No one knows for sure how the invading stoat got to the island, but Stone said DOC is not ruling out the possibility it was put there maliciously.

“In the past people have threatened to put possums on Kapiti Island which most likely they didn’t, but we can’t rule it out [in this case],” Stone told Wilderness. “No one has put their hand up for it so whilst we’re not ruling it out, we think it’s unlikely.”

If not put there intentionally, the stoat may have floated, in a storm event, on a log down a river out to sea and then jumped off and swam to the island, said Stone.

Stoats are strong swimmers, known to have crossed water gaps of up to 1.1km to reach islands. Kapiti Island is more than 5km from mainland New Zealand.

Stone said DOC has not found a major decrease in bird population numbers since discovering the first stoat, but he added the department does have concerns for the little spotted kiwi.

“Kapiti Island is one of our earliest nature reserves and there’s a huge amount at stake so we’re very serious about keeping it predator free,” he said.

Since Kapiti Island became pest free after decades of eradication work it became a safe haven for many endangered and rare species of birds.

Conversation briefs

Bat colony discovered on Great Walk

A colony of rare native bats has been discovered beside the Kepler Track, becoming just the second known colony of long-tailed bats in Fiordland. Rangers from DOC made the discovery in mid-December after the detection of bats on automatic recorders. Long and short-tailed bats are New Zealand’s only remaining land mammals and are now ranked as nationally critical and nationally endangered respectively.

White Christmas

It was a white Christmas at Pukaha Mount Bruce with the surprise hatching of a second rare white kiwi at the national wildlife centre. The chick hatched in the centre’s kiwi nursery, where Manukura, the world’s first white kiwi hatched in May, creating global headlines. “We were gob-smacked really,” centre manager Kathy Houkamau said. “While every kiwi is precious, to have a second white chick is a delightful gift, especially at this time of year. We thought Christmas had come early in May when Manukura arrived but now it’s come twice.”

Mouse evades capture for 61 days

It took 61 days of human ingenuity to catch a male runaway mouse on pest-free Moturua Island, in the eastern Bay of Islands. Trappers found mouse tracks in one of the tracking tunnels in October last year and DOC’s pest incursion response team immediately swung into action. But after 60 days without luck DOC’s Bay of Islands biodiversity assets programme manager Adrian Walker said staff were getting anxious. “We couldn’t lure any mice into our traps, even with grapes, cheese and chocolate.
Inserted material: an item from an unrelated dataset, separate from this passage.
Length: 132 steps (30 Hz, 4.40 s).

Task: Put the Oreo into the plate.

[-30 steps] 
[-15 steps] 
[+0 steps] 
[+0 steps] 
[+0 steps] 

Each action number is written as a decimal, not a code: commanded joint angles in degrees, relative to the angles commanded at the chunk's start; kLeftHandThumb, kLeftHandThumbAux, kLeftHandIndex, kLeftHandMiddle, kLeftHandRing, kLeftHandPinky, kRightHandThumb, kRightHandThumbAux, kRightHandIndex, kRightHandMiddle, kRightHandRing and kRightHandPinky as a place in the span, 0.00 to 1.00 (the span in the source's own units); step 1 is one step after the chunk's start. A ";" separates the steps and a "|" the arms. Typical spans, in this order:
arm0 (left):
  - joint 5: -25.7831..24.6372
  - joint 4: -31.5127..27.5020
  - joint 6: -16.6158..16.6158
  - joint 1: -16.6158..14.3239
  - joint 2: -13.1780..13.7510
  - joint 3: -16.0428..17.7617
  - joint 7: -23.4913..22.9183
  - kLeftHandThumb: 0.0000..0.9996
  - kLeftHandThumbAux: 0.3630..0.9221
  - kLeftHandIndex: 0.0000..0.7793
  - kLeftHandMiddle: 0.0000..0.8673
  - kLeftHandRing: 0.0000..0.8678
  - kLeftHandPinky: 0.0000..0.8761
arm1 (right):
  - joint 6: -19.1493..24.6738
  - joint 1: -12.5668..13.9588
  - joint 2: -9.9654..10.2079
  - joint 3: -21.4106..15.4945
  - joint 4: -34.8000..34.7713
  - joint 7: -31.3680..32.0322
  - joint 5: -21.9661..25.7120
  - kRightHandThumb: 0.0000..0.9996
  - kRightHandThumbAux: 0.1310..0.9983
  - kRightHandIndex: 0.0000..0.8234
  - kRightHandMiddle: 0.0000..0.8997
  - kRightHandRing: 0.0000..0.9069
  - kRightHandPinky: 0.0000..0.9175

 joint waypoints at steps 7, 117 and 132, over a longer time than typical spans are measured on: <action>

Mice normally have home ranges of about 50m², but Walker said this mouse roamed over at least 500m², at least a quarter of the island. Rodent tracking dogs, DOC rangers and volunteers with specialised rodent catching skills finally caught the mouse at the mouth of a Second World War water pipe in Army Bay.

Wilding pines face the axe

Starting from this January one of Otago’s largest ever campaigns to eradicate wilding pines will be carried out in 1500ha of pastoral and conservation land surrounding the Roaring Meg area. The initiative is spearheaded by the Wakatipu Wilding Conifer Control Group (WCG), and builds on recent successes at other locations such as Queenstown Hill, Bowen Peak and Skippers Canyon.